Thiamine biomarker and other micronutrient assessment: Fasting plasma thiamine levels and whole blood ThDP will be ordered for collection by lab personnel as soon as feasible after consent is obtained from the Veteran. We will also order blood levels of vitamins B12, D, and folic acid as well as prealbumin if not done via routine care within the preceding four weeks. In addition, we will extract albumin, complete blood count, and magnesium as ordered by the primary team as part of routine care There will be no genomic sequencing, in whole or in part, as part of this analysis. Blood specimen will be collected as part of routine medical care by laboratory personnel. Lab tests not routinely run in our local laboratory will be sent out to reference labs per the usual practice of the Department of Pathology. There will be no direct handling of blood specimen by the research team. Results of the lab tests will be available in a participant’s electronic medical record and will be extracted by the study coordinator and stored in a de-identified database. If they have been prescribed thiamine replenishment and the thiamine lab values are lost, we will include the remaining data gathered in the study.

Visit 2 – second hospital encounter: Following stabilization of the acute medical condition(s) for which they presented, the Veteran (and caregiver if the Veteran agrees) will be interviewed and examined by the study’s PI or trained advance care practitioner using a standardized checklist of signs and symptoms of TD. We will delay this portion of the assessment until the primary treating team affirms their acute condition has stabilized to avoid misclassification of symptoms from the acute illness with those of TDD. In most cases we anticipate this will occur just prior to hospital discharge. For Veterans with symptoms suggestive of TD, we will provide a simple diary to track symptoms and a prescription for thiamine replacement 100 mg orally daily for two weeks (see study procedure visit 3).
Nutritional history: Study personnel will perform a  dietary history  to  adequacy of thiamine intake, recent changes in appetite, food intake  or any social or medical risk factors for malnutrition. We will review medical records for acute and chronic medical illnesses that may predispose to malnutrition.
Symptom and function survey: The patient interviews will include questions about the following: acute or worsening symptoms in the following categories: neuropsychiatric (including memory loss, personality or behavior change, psychosis, mood changes, seizures), polyneuropathy (to include muscle weakness, loss of deep tendon reflexes, neuropathic pain, or sensory loss), GI dysfunction (including dysphagia, anorexia, nausea, vomiting, gastroparesis, or constipation), and cardiovascular manifestations (such as palpitations, tachycardia, dyspnea, pulmonary or peripheral edema). We will review recent trends in ability to carry out Basic Activities of Daily Living (ADLs) and Instrumental Activities of Daily Living (IADLs).
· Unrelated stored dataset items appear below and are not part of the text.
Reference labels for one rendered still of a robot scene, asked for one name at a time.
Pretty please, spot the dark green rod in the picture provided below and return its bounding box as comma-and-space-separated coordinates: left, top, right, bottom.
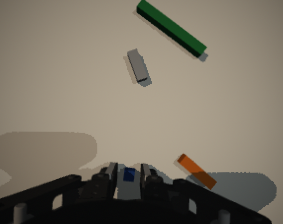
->
137, 0, 206, 58

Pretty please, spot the grey rod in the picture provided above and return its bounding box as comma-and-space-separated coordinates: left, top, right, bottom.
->
127, 49, 147, 83

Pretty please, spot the orange rectangular bar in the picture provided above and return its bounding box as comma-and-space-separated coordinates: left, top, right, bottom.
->
177, 153, 217, 190

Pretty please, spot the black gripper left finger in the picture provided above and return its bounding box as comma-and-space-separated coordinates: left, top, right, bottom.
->
0, 162, 118, 224

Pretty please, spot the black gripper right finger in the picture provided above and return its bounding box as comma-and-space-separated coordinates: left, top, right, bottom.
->
140, 164, 272, 224

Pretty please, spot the small dark blue block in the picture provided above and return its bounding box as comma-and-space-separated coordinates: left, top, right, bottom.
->
123, 167, 135, 182
We will determine if there are symptoms of adult failure to thrive such as weight loss, decreased appetite, inactivity, poor nutrition, depression, loss of functional status as defined by loss of ability to do ADLs or IADLs. We will also ask about medication compliance with both prescribed and over the counter medications and supplements.
Standardized physical examination and related data: We will perform targeted exams for signs of TDDs including mental status exam using the Montreal Cognitive Assessment (MoCA); delirium screen using the 4AT clinical test; ophthalmoplegia and nystagmus using the “H” test; evaluations of ataxia, peripheral neuropathy, deep tendon reflexes, and muscle strength using the Medical Research Counsel Adaptation B scale. We will assess for signs of cardiovascular dysfunction such as pulmonary or peripheral edema and tachycardia, and GI signs such as decreased bowel tones. We will assess physical signs of malnutrition including muscle and fat loss and trends in body weight. We will review any existing radiologic studies for evidence of abnormal brain imaging, echocardiogram results, pulmonary edema, or ileus for example.
For patients with severe symptoms such as inability to ambulate, or WE, we will advise the primary treatment team to begin high dose intravenous (IV) thiamine replenishment at 400 mg every eight hours for nine doses while inpatient. In this group we will then prescribe oral thiamine 100 mg once a day after IV therapy is complete until visit 3. For patients with mild-moderate symptoms that could be due to TD, we will prescribe oral thiamine 100 mg once daily at hospital discharge. We anticipate return of lab biomarker results 7-10 days after they are drawn at which point any individual not identified by clinical screening to have TD will be contacted and oral replenishment initiated. Veterans will be provided a symptom diary to record the severity of their specific symptoms of TD daily after discharge until visit 3. As with the symptom and function survey we will record these findings on a government furnished computer with a paper record as backup.
Visit 3 – follow-up of symptomatic Veterans after empiric thiamine treatment. All Veterans with low biomarkers OR low normal biomarkers and clinical symptoms of TDDs that were initiated on replacement will be seen at a follow-up visit 3 after two weeks of thiamine replacement. We will repeat the symptom and function survey, collect their diary, and repeat the standardized physical assessment. We will categorize changes in symptoms and signs as no or minimal improvement, or noticeable improvement. We will re-order thiamine biomarkers to assess for increases in levels. We will recommend continued dosing with thiamine 100 mg daily thereafter for any Veteran with improvement in their symptoms and update their medical record to include thiamine deficiency in their problem list. If a participant failed to complete the 2 weeks of replenishment, we will provide another 2-week course of replenishment and reschedule this visit

Study Location: The study will be conducted at the VA Sierra Nevada Healthcare System Hospital inpatient units at 975 Kirman Avenue, Reno, NV. Follow up visits will occur on the ground floor of the hospital in the research department exam rooms.
PARTICIPANTS RISKS, BENEFITS, AND COMPENSATION


Participant Compensation: Those that agree to participate will be compensated $30 for visits 1 and 2 and $200 if they attend visit 3 after discharge for a potential total compensation of $230.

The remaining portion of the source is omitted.